Every line of the records must be repeated exactly; pictures stay out.

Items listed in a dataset
★ ★ ★

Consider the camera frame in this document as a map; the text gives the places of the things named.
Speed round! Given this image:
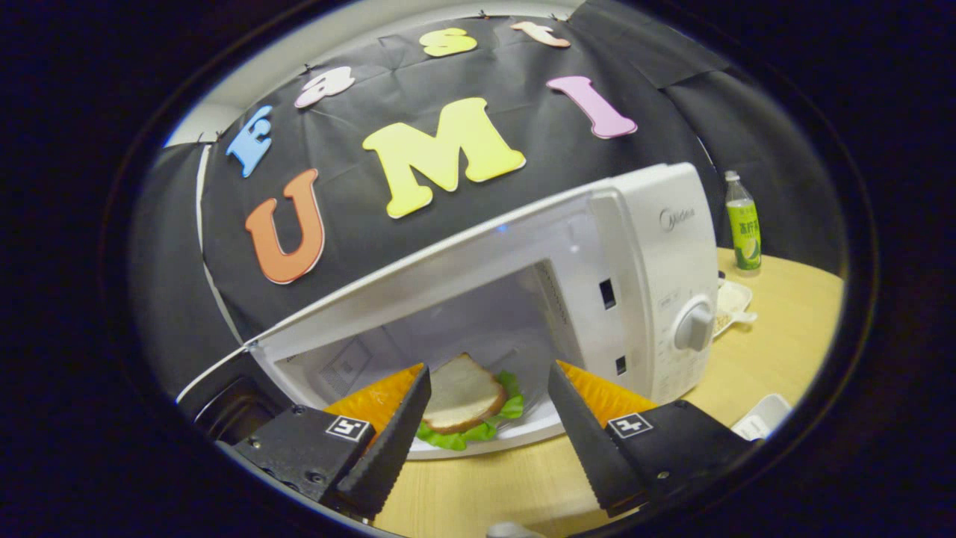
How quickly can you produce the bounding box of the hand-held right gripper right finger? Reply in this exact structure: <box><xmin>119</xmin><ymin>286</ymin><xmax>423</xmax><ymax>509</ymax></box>
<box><xmin>547</xmin><ymin>360</ymin><xmax>755</xmax><ymax>518</ymax></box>

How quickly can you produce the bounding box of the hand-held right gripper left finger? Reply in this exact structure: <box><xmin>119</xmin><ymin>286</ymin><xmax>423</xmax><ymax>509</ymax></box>
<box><xmin>235</xmin><ymin>364</ymin><xmax>432</xmax><ymax>522</ymax></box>

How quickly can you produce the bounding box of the sandwich with lettuce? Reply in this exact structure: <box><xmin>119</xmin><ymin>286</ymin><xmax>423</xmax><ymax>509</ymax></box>
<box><xmin>415</xmin><ymin>353</ymin><xmax>525</xmax><ymax>451</ymax></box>

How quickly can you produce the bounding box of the white microwave oven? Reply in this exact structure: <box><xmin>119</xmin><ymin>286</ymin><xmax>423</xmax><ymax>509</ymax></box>
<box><xmin>177</xmin><ymin>162</ymin><xmax>719</xmax><ymax>460</ymax></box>

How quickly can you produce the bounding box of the white rectangular tray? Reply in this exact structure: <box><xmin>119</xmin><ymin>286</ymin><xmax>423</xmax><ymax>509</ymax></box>
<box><xmin>730</xmin><ymin>394</ymin><xmax>792</xmax><ymax>442</ymax></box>

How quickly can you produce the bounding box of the white divided dish of grains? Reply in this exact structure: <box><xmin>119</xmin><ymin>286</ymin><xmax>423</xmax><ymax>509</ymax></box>
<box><xmin>713</xmin><ymin>278</ymin><xmax>757</xmax><ymax>338</ymax></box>

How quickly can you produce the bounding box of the green drink bottle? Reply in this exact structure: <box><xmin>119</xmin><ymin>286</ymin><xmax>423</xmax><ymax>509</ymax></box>
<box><xmin>724</xmin><ymin>170</ymin><xmax>763</xmax><ymax>276</ymax></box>

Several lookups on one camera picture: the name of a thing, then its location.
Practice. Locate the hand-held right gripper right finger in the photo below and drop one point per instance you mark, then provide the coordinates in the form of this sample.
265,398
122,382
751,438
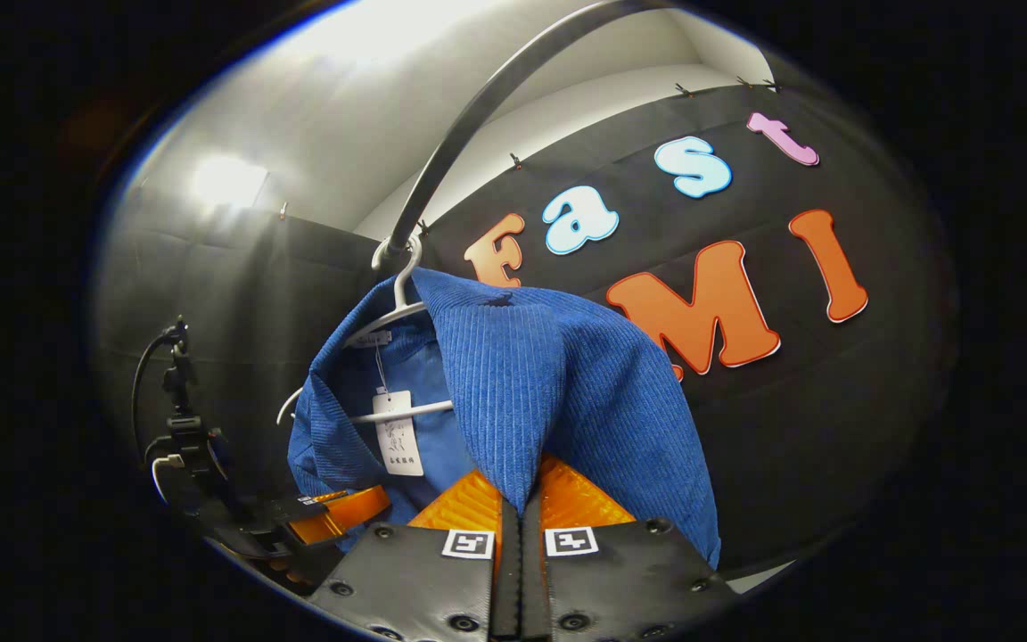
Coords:
538,597

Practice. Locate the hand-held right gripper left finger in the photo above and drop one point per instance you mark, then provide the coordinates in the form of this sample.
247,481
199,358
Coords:
505,597

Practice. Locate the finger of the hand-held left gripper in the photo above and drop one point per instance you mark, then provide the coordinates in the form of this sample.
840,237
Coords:
340,513

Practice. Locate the black metal clothes rack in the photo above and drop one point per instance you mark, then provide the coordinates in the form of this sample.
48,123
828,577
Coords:
478,98

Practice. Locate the white paper garment tag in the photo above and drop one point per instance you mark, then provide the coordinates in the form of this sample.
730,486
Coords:
398,437

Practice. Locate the black backdrop cloth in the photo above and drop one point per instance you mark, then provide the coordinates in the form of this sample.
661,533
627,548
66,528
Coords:
834,428

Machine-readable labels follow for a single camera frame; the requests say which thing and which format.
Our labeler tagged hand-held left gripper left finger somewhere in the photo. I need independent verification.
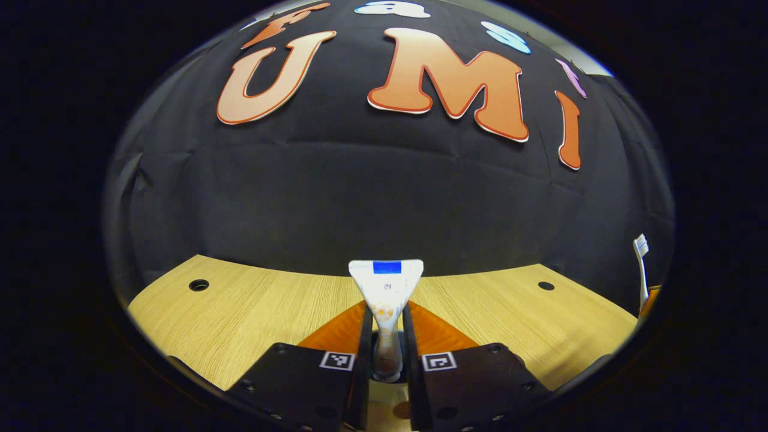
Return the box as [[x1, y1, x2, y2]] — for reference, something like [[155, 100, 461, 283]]
[[227, 300, 374, 432]]

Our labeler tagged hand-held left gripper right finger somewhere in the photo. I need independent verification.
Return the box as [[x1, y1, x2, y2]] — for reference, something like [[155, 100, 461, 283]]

★ ★ ★

Worked solution
Consider the camera frame in this document as a map; the text gives the places of the things named.
Speed round! Given this image:
How quickly can you produce the bounding box of the hand-held right gripper right finger? Reply in this exact structure: <box><xmin>119</xmin><ymin>286</ymin><xmax>423</xmax><ymax>509</ymax></box>
<box><xmin>547</xmin><ymin>360</ymin><xmax>755</xmax><ymax>518</ymax></box>

How quickly can you produce the bounding box of the hand-held right gripper left finger? Reply in this exact structure: <box><xmin>119</xmin><ymin>286</ymin><xmax>423</xmax><ymax>509</ymax></box>
<box><xmin>235</xmin><ymin>364</ymin><xmax>432</xmax><ymax>522</ymax></box>

How quickly can you produce the bounding box of the sandwich with lettuce? Reply in this exact structure: <box><xmin>119</xmin><ymin>286</ymin><xmax>423</xmax><ymax>509</ymax></box>
<box><xmin>415</xmin><ymin>353</ymin><xmax>525</xmax><ymax>451</ymax></box>

How quickly can you produce the bounding box of the white microwave oven? Reply in this exact structure: <box><xmin>119</xmin><ymin>286</ymin><xmax>423</xmax><ymax>509</ymax></box>
<box><xmin>177</xmin><ymin>162</ymin><xmax>719</xmax><ymax>460</ymax></box>

How quickly can you produce the bounding box of the white rectangular tray? Reply in this exact structure: <box><xmin>119</xmin><ymin>286</ymin><xmax>423</xmax><ymax>509</ymax></box>
<box><xmin>730</xmin><ymin>394</ymin><xmax>792</xmax><ymax>442</ymax></box>

How quickly can you produce the bounding box of the white divided dish of grains? Reply in this exact structure: <box><xmin>119</xmin><ymin>286</ymin><xmax>423</xmax><ymax>509</ymax></box>
<box><xmin>713</xmin><ymin>278</ymin><xmax>757</xmax><ymax>338</ymax></box>

How quickly can you produce the bounding box of the green drink bottle? Reply in this exact structure: <box><xmin>119</xmin><ymin>286</ymin><xmax>423</xmax><ymax>509</ymax></box>
<box><xmin>724</xmin><ymin>170</ymin><xmax>763</xmax><ymax>276</ymax></box>

Several lookups on one camera picture: the name of a thing, then its location.
Practice. Locate the hand-held right gripper right finger in the photo below and drop one point per instance you mark, then provide the coordinates in the form of this sample.
265,398
122,382
751,438
Coords:
538,597

Practice. Locate the hand-held right gripper left finger in the photo above and drop one point per instance you mark, then provide the coordinates in the form of this sample.
247,481
199,358
Coords:
505,597

Practice. Locate the finger of the hand-held left gripper in the photo above and drop one point per instance you mark, then provide the coordinates in the form of this sample.
840,237
Coords:
340,513

Practice. Locate the black metal clothes rack in the photo above and drop one point per instance you mark, then provide the coordinates in the form of this sample.
48,123
828,577
Coords:
478,98

Practice. Locate the white paper garment tag in the photo above and drop one point per instance you mark, then provide the coordinates in the form of this sample.
730,486
Coords:
398,437

Practice. Locate the black backdrop cloth in the photo above and drop one point per instance you mark, then provide the coordinates in the form of this sample.
661,533
627,548
66,528
Coords:
834,428

Machine-readable labels follow for a single camera frame; the requests say which thing and which format.
Our labeler tagged hand-held left gripper left finger somewhere in the photo. I need independent verification.
Return the box as [[x1, y1, x2, y2]] — for reference, something like [[155, 100, 461, 283]]
[[227, 300, 374, 432]]

Our labeler tagged hand-held left gripper right finger somewhere in the photo. I need independent verification.
Return the box as [[x1, y1, x2, y2]] — for reference, something like [[155, 100, 461, 283]]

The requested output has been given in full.